Quando tornarono a casa lui comunicò alla moglie ciò che c’era da comunicare: il divorzio, la divisione dei beni, la piccola parte che aveva riservato a lei mentre il grosso del patrimonio sarebbe stato diviso tra i figli. Anche le amanti deluse avrebbero avuto la loro parte. Lei non disse nulla e restò in silenzio per i due mesi successivi e firmò senza protestare ciò che c’era da firmare e accettò le condizioni della loro definitiva separazione. Trent’anni insieme, pensava lei, trent’anni di compromessi e rinunce per un amore sfumato troppo presto. Lo aveva amato e odiato, si era concessa a lui senza riserve sacrificando le sue ambizioni diventando moglie e madre, un prezioso gioiello da mostrare ai noiosi ricevimenti aziendali. E ora, alla soglia dei cinquant’anni, si sarebbe ritrovata sola e piena di rimorsi. Ma non pianse.
Come lui aveva previsto quell’annuncio provocò molti malumori nell’azienda e tra gli amici più intimi. Ma lui non si curò di nessuno e continuò a vivere fiero e soddisfatto della sua decisione. «Attento che i soldi non danno la felicità» gli disse qualcuno, «Balle!» rispose lui. «Io la felicità l’ho bella e che comprata e me la godrò con il culo di qualche puttana che riempirà il mio letto, giorno e notte se lo vorrò. Colmo, sarò al colmo della felicità più intensa, quella che nessuno di voi riuscirà mai ad avere».

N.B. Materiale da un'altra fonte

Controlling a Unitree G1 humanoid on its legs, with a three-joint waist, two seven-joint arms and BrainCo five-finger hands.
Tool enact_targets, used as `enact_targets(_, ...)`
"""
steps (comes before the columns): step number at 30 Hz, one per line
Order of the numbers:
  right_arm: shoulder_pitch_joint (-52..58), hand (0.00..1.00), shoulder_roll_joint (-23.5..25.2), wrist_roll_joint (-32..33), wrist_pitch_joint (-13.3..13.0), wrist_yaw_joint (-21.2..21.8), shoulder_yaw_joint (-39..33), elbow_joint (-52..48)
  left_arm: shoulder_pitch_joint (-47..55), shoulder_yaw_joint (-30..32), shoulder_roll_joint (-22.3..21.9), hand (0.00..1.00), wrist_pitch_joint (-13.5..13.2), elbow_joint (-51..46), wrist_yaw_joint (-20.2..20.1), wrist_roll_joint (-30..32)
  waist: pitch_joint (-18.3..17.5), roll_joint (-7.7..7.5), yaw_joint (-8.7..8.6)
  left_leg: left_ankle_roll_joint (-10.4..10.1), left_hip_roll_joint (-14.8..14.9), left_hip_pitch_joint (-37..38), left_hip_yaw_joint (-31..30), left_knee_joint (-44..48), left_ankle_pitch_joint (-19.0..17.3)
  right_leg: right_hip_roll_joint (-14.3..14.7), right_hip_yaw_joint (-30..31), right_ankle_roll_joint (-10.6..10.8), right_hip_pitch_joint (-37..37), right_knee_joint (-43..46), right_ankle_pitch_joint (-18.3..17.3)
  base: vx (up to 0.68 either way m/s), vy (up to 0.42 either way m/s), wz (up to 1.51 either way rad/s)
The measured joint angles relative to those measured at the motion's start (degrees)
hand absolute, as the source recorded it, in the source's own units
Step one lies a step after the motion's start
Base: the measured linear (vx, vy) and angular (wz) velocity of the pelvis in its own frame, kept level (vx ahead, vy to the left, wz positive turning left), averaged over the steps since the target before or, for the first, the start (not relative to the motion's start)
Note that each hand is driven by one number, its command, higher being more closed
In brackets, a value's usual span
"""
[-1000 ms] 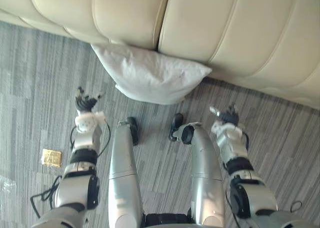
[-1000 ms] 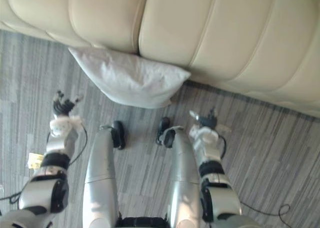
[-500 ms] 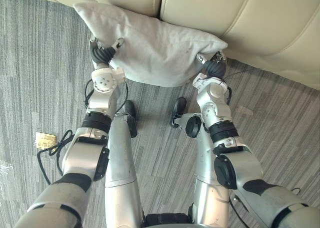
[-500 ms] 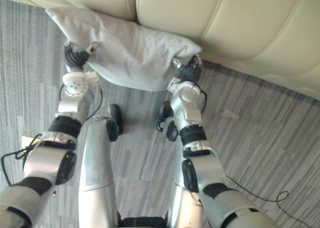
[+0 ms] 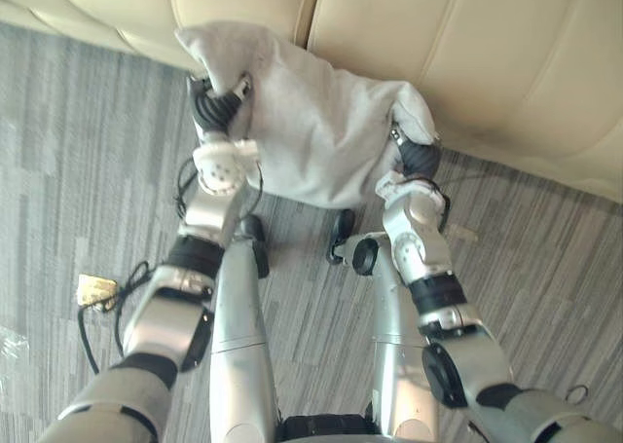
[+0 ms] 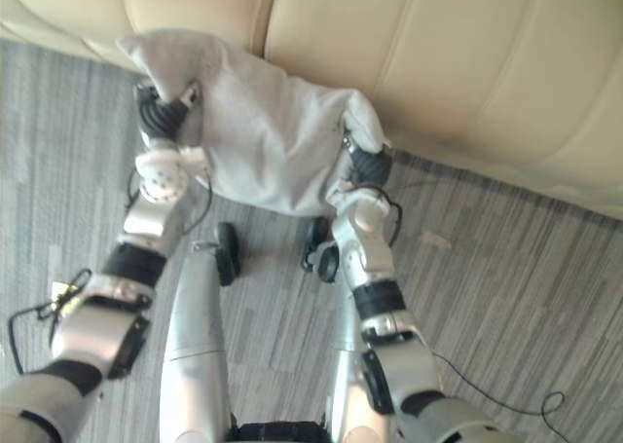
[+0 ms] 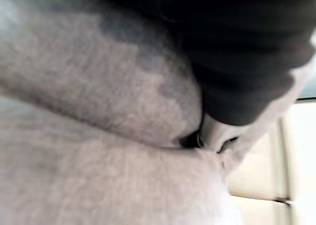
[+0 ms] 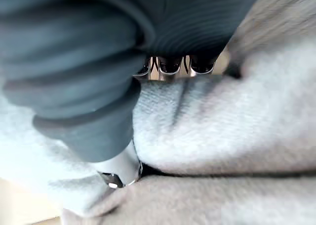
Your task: Pick up cushions and gather them together orderly.
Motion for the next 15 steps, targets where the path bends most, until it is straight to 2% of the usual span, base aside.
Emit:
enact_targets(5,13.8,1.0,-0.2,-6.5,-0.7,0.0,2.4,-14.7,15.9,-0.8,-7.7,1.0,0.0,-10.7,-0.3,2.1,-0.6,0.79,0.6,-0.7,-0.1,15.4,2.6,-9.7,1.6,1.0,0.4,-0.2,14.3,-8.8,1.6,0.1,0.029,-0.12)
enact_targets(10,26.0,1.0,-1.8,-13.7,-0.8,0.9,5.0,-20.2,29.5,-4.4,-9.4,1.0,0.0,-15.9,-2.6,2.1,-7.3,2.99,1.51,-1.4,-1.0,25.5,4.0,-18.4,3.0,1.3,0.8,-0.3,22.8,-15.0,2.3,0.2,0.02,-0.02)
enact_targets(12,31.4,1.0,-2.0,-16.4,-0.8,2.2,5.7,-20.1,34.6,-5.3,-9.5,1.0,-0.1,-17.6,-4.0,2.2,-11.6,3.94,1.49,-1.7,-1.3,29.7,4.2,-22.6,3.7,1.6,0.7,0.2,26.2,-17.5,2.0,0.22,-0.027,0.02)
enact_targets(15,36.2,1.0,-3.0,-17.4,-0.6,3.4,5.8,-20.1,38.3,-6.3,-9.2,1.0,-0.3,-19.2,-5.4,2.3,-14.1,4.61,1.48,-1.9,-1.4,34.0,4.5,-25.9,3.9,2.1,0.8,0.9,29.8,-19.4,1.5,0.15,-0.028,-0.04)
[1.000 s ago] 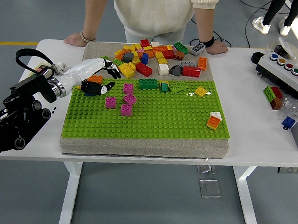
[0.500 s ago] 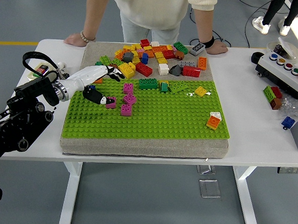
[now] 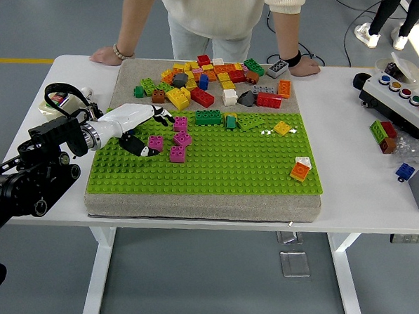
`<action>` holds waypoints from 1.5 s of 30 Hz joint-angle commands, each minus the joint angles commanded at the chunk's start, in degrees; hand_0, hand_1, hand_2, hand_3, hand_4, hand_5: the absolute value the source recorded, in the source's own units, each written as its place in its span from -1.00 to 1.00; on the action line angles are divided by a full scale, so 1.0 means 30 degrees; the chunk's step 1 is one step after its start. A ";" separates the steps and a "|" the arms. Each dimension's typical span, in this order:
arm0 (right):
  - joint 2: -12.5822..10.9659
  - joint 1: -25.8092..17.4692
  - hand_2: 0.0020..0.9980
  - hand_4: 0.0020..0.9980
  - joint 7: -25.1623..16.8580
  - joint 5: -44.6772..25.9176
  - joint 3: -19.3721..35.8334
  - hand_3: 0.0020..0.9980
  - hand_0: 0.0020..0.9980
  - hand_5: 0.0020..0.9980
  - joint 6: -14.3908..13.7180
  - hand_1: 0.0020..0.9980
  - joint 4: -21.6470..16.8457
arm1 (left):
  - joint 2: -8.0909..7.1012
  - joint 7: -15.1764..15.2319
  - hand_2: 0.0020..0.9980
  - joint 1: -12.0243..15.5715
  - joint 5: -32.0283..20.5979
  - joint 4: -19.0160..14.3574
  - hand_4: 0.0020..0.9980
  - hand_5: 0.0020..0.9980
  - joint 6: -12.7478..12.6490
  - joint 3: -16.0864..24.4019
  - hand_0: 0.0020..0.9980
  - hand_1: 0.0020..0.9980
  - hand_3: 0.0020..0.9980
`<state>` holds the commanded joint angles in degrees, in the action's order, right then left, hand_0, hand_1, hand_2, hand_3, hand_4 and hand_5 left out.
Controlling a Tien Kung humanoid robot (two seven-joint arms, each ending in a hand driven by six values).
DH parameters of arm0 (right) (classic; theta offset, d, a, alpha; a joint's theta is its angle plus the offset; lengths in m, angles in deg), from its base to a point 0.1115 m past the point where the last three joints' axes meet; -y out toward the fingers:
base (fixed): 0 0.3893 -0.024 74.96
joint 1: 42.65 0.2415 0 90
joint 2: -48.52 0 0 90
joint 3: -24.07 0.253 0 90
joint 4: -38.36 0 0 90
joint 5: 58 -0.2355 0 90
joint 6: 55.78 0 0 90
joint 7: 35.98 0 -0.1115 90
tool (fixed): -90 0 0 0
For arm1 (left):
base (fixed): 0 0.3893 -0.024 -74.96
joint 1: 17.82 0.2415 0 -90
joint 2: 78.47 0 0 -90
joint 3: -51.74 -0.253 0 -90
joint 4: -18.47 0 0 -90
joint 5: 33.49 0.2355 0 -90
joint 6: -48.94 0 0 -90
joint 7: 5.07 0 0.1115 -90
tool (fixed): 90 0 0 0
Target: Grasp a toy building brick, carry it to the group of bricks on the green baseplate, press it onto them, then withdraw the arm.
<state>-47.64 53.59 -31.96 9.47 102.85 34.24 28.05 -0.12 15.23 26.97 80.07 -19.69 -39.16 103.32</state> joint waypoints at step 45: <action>-0.0026 0.0049 0.45 0.82 -0.0044 -0.0128 -0.0064 0.31 0.50 -0.03 -0.0067 0.36 0.0000 | 0.0804 -0.0688 0.23 -0.1666 -0.0667 0.3183 0.53 -0.99 0.0263 -0.1718 0.52 0.44 0.19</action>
<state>-47.72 53.73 -32.09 9.09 102.65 34.04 28.05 2.29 13.16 21.97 78.07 -10.14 -38.37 98.17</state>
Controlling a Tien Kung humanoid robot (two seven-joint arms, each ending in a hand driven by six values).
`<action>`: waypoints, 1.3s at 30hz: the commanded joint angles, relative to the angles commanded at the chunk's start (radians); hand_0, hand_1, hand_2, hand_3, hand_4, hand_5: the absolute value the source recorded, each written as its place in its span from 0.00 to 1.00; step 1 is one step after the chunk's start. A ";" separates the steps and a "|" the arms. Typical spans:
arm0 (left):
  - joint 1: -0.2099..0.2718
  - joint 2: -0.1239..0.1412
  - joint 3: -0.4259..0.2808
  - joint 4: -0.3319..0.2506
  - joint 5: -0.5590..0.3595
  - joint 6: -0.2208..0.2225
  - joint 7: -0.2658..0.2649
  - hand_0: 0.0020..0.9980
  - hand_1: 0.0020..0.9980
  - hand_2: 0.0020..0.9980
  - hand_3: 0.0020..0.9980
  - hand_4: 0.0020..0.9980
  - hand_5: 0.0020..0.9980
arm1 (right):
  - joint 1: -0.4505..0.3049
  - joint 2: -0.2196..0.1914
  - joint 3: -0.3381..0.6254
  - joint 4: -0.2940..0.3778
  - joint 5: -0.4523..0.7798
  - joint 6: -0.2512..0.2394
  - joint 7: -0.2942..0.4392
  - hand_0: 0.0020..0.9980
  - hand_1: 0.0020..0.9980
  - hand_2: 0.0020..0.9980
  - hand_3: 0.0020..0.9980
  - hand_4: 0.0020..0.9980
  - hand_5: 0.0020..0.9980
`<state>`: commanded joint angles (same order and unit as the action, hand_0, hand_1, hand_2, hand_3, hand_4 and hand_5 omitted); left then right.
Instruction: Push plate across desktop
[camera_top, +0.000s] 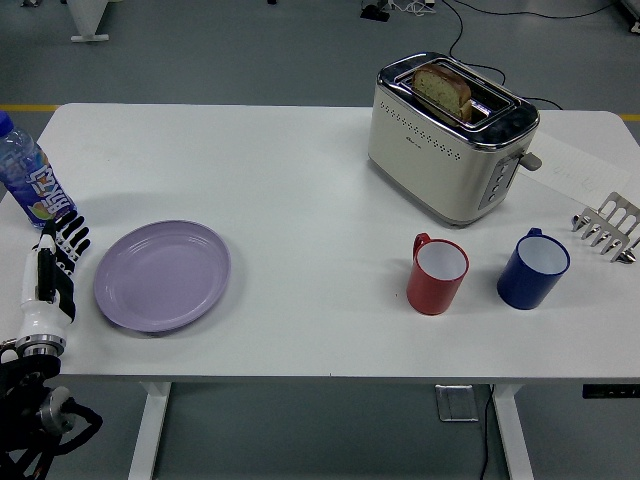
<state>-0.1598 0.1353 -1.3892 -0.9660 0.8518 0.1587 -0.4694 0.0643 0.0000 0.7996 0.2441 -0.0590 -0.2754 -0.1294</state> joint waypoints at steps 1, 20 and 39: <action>0.000 -0.002 0.002 0.002 -0.001 0.000 -0.001 0.81 0.83 0.82 0.76 0.49 1.00 | 0.000 0.000 0.002 0.000 -0.003 0.000 -0.001 0.59 0.53 0.64 0.61 0.36 0.52; 0.012 -0.027 0.050 -0.007 -0.006 0.001 -0.016 0.81 0.82 0.81 0.76 0.49 1.00 | -0.008 0.000 0.014 0.002 -0.022 -0.003 -0.007 0.59 0.53 0.64 0.61 0.36 0.52; 0.007 -0.071 0.085 -0.034 -0.011 0.020 -0.038 0.80 0.82 0.81 0.75 0.49 1.00 | -0.008 0.000 0.013 0.001 -0.027 -0.001 -0.007 0.59 0.53 0.64 0.61 0.36 0.52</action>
<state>-0.1525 0.0643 -1.3039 -1.0003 0.8410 0.1788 -0.5077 0.0563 0.0000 0.8127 0.2455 -0.0860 -0.2769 -0.1359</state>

Sul suo viso, tondo come una palla da biliardo, gli si dipinse un’espressione nuova, un’espressione che nessuno aveva mai visto prima. Compiaciuto delle reazioni che aveva provocato si sentiva bello e invincibile. Le sue amanti, come aveva immaginato, chiesero il conto e passarono a riscuotere. Furono liquidate come solo lui sapeva fare. Una bella sommetta e l’amore va a farsi fottere come tutto il resto. «Promesse? Io non ho fatto nessuna promessa», diceva alle poverette deluse più che disperate. «Insieme ci siamo divertiti e voi avete riempito le pause tra un affare e l’altro, niente di più, niente che il mio gelido cuore potesse sopportare».
«Ma la vita chiede il conto e pagherai per il male che stai facendo» gli urlò una delle amanti. Ma lui rise e squarciò l’aria con la sua presunzione. «Io, – rispose, – ho soldi abbastanza da poter pagare anche il diavolo se viene a chiedermi conto del male che ho fatto o che sto facendo».
I due mesi passarono in fretta. Lui partì senza salutare nessuno se non i figli. Da loro si aspettava gesti di disperazione e preghiere, cose del tipo “Pensaci papà, non ci abbandonare”, e poi giù lacrime e abbracci. Ma ciò che lui aveva immaginato non accadde. Fu fredda e insolita la sua partenza.
«Ma che importa – si ripeteva, – io sarò sulla mia isola della felicità e avrò abbondanza e libertà e tempo, tanto tempo da sperperare o consumare a mio piacimento».
E partì senza alcun rimorso o senso di colpa.
Certe storie sono amare come amaro è il risveglio dopo una grande bevuta. La sua assenza fu presto dimenticata. L’azienda andò avanti successo dopo successo, la moglie si risposò con un ricco petroliere, i figli cancellarono ogni suo recapito dal cellulare e le amanti trovarono nuove fonti di piacere.
Lui e la sua isola della felicità divennero soltanto un lontano ed evanescente ricordo come un sorso di spumante andato a male.